Он не подходит. «Это ясно, как дважды два. Во-первых, он тугодум и у него не хватает юмора. Он слишком серьёзен, и это невыносимо. Когда у других не выходит, они шутят. Нет, просто он – эгоист. Он не может делать для всех. Ему нужна этикеточка: сделал Мокашов.

А что он сделал по сути своей? Ровным счётом ничего. Его первое моделирование – дело рук Леночки, а идея «по краю Земли» – «сапогов». Для старта «по краю Земли» пока не хватает точности. Ну, скажем, это – наживное, точность придёт. Но не к нему. Он просто работник – «подай – поднеси», и не более того.

Всегда в нём жил этакий сквалыга – притворяшка, и, повинуясь его капризам, он вёл себя, как все, затем внутри него начинался счёт. Ушедшее просеивалось и становилось стыдно за хвастовство, зазнайство, досадные мелочи. Он скрёб каждое пятнышко на себе. За откровение расплачивался отчуждением. Иначе он не мог.

Он всем всегда жадно завидовал. И тем, кому в жизни просто, жадным до жизни. Тем, что съедают с хрустом яблоко, не оставляя ничего. Тем, кому просто в отношениях, у которых на всё про всё собственный взгляд. А он представлял из себя мыслящее зеркальце, всего лишь отражающее. Он вышел в жизнь с собственной рулеткой и мерил по-своему. А жизнь рядом с ним по-своему шла. Сначала напугал его Иркин, смеялся Вадим, обхаживал Невмывако. Но всё это минуло. А теоретикам всё же придётся переквалифицироваться, как это сделал он. Они обязаны стать кентаврами с соображающей головой и мускулистым инженерным телом. Как для него всё переменилось, когда он вернулся с Карпат. А казалось, надолго и хорошо.

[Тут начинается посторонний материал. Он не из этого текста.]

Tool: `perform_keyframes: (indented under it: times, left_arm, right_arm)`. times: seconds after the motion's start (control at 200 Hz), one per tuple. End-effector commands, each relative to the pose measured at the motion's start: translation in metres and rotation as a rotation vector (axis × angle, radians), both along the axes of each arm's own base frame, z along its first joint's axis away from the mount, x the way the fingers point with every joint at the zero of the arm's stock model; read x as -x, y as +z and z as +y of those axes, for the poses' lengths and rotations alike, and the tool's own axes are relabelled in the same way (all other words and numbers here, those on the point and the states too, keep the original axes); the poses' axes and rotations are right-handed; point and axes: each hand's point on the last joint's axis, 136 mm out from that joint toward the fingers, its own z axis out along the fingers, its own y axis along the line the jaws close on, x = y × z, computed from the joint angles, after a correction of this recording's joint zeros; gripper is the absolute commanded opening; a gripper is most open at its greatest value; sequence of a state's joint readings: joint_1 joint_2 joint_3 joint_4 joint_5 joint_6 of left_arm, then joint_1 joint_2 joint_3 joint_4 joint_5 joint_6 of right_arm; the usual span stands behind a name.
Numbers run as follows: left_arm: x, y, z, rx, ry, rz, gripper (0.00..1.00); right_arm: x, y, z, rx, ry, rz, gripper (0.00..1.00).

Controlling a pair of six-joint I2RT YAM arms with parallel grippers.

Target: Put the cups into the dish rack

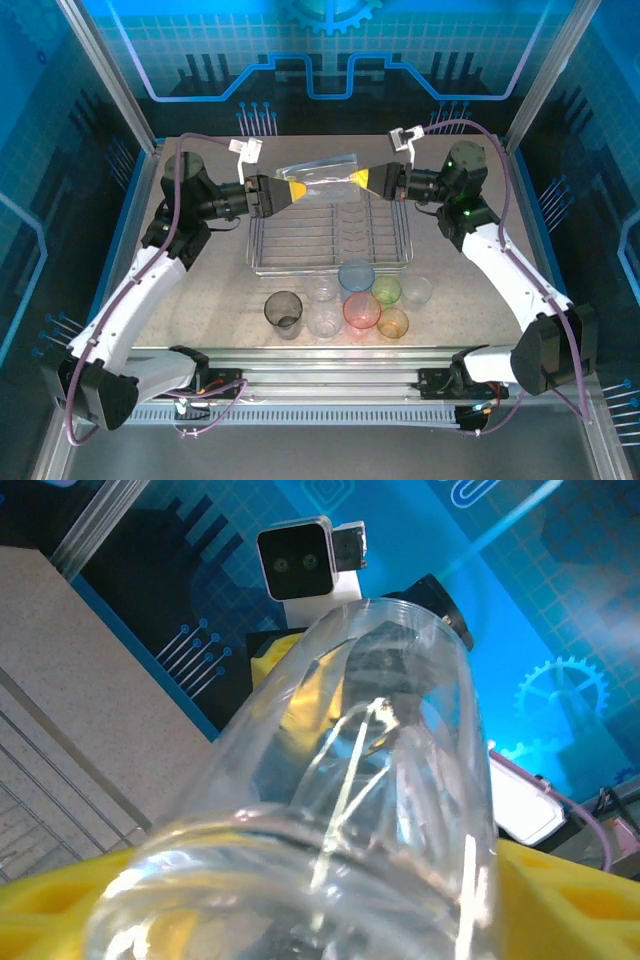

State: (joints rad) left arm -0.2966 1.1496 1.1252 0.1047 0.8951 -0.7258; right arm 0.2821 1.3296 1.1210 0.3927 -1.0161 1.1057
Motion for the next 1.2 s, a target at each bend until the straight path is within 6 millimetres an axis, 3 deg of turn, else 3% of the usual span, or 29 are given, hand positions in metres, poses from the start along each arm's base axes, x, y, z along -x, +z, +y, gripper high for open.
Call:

Так он сидел, ослеплённый солнцем, отражённым рельсами, и сосны разглядывал. Коренастые, кривые, вцепившиеся корнями, потому что это их место, их земля. И в этом ни у кого не было сомнения.

Иногда из-за поворота появлялись составы. Туда они шли с лесом, обратно с углём, бетонными чушками, словом, всем тем, чего требовала стройка в верховьях Чалея, в непроходимых и топких местах.

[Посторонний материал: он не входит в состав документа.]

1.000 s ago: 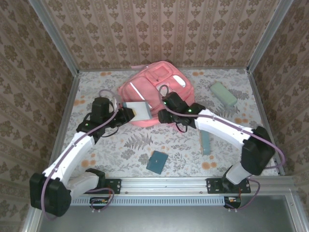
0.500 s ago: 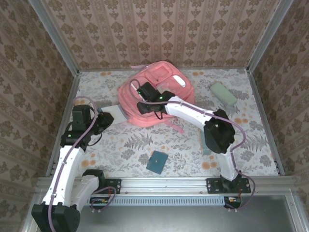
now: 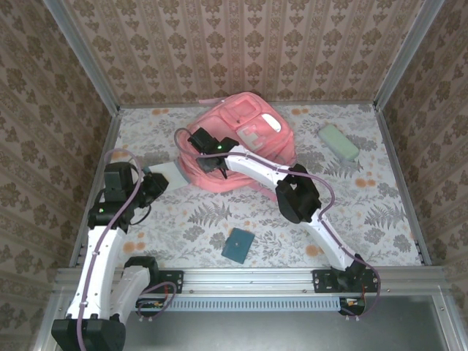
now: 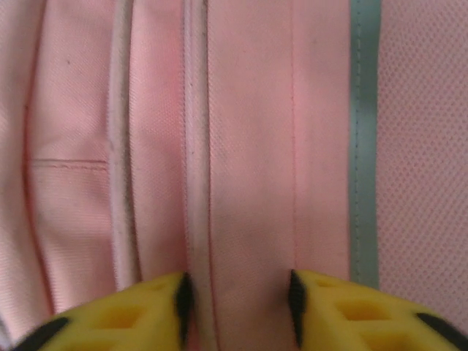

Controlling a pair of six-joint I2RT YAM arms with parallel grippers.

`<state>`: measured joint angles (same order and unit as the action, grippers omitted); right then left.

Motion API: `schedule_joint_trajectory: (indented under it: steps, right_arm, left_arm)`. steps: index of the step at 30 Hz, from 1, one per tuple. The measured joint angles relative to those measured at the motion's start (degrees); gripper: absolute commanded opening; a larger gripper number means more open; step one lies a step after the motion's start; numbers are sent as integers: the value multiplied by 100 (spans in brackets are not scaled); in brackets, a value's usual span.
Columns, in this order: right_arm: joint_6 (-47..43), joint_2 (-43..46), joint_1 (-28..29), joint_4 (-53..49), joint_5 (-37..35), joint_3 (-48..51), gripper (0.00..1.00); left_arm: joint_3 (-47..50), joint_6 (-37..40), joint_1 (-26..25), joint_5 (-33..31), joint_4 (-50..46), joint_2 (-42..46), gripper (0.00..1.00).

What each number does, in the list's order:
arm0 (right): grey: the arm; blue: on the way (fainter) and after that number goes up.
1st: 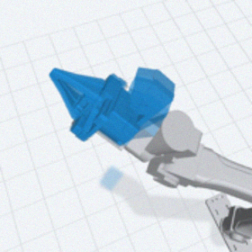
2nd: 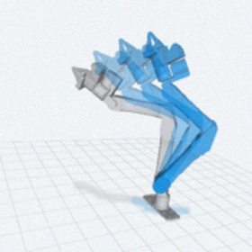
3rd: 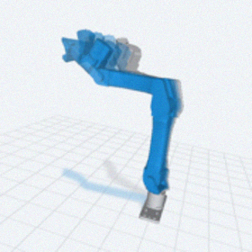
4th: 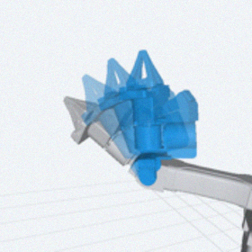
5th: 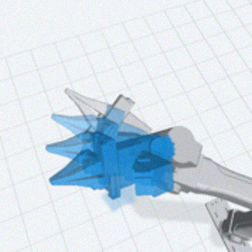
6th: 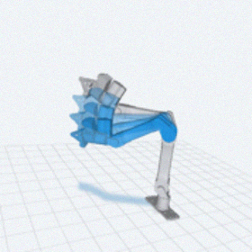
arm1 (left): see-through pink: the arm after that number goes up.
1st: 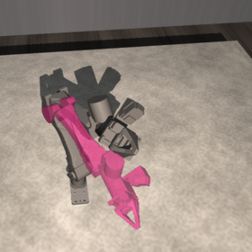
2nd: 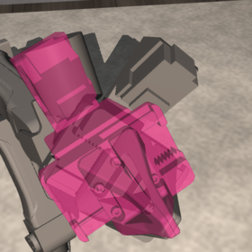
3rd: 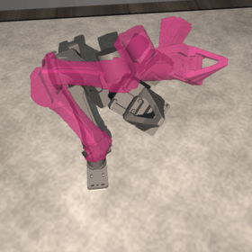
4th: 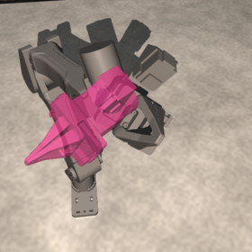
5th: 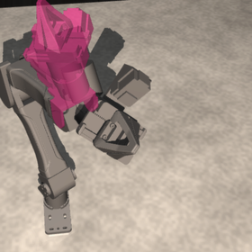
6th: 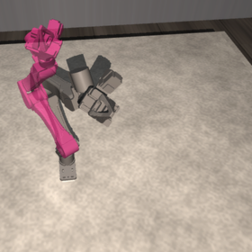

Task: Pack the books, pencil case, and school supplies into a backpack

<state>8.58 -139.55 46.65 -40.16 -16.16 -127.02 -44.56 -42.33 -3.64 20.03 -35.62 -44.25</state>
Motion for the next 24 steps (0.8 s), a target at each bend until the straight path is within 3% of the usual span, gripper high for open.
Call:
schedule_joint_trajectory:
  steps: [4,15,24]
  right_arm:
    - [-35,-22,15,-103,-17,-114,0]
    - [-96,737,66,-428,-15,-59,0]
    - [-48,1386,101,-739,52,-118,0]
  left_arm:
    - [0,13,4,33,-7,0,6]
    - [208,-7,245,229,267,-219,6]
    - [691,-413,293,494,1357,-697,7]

Он провожал взглядом бесконечные составы, думал: «Вот так и жизнь. Она кажется бесконечной, пока не появится неожиданный конец. И что есть жизнь? Разноцветный рынок, где каждый выбирает своё? Одни цветы, другие – мясо. Но мясо поважнее цветов». Шевелился над рельсами воздух, и в голову лезли голоса.

«И кого только у нас нет», – сказал Викторов. «Это определённо наш человек», – добавил Вадим. «Не давай садиться себе на голову», – предостерегал Пальцев. «С Вадимом работать? С Вадимом пиво пить», – утверждали «сапоги». «А что я буду с этого иметь? – спрашивал Семёнов. – Квартиру? Как бы не так».

Он думал, как ему теперь жить? Мыкаться по съёмным? А Инга, а Димка? Или бесконечно ждать. А приди он в профбюро, ему же в два счета докажут, что ему рано становиться на очередь. Ты – молодой специалист. «Сколько ты получаешь? Ты отлично можешь снять на частном секторе. Разумеется, можешь заполнить заявление, но, пойми, у тебя и стажа-то нет, учти». Все будет, конечно, по справедливости, но просто много желающих, отдел молодёжный, большая неустроенность с жильём.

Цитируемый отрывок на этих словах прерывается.